TASK DATA section start
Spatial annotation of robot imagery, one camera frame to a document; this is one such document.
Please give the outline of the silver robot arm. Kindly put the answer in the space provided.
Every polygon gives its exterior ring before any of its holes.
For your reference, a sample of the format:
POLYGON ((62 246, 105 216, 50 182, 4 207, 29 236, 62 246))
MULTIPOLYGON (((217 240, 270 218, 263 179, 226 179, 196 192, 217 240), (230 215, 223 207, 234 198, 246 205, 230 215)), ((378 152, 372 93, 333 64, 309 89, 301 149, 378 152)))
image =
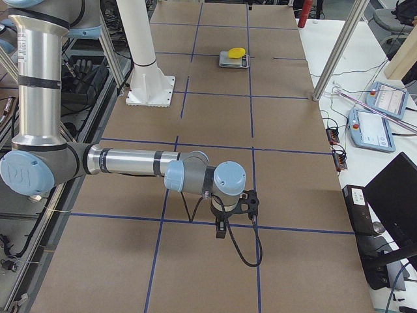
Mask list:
TASK DATA section end
## [REQUIRED ACTION]
Everything in the entries above should be transcribed exactly, apart from the pictures.

## [YOUR RESPONSE]
Spatial annotation of robot imagery, one camera frame to a document; this is one such document.
Please give the outline of the silver robot arm. Kindly put the answer in the space provided.
Every polygon gives its exterior ring before any of its holes.
For your reference, a sample of the format:
POLYGON ((62 246, 105 216, 50 182, 4 207, 29 236, 62 246))
MULTIPOLYGON (((217 240, 270 218, 263 179, 226 179, 196 192, 217 240), (230 215, 223 207, 234 198, 246 205, 230 215)), ((378 152, 372 93, 333 64, 309 89, 301 149, 378 152)))
image =
Mask list:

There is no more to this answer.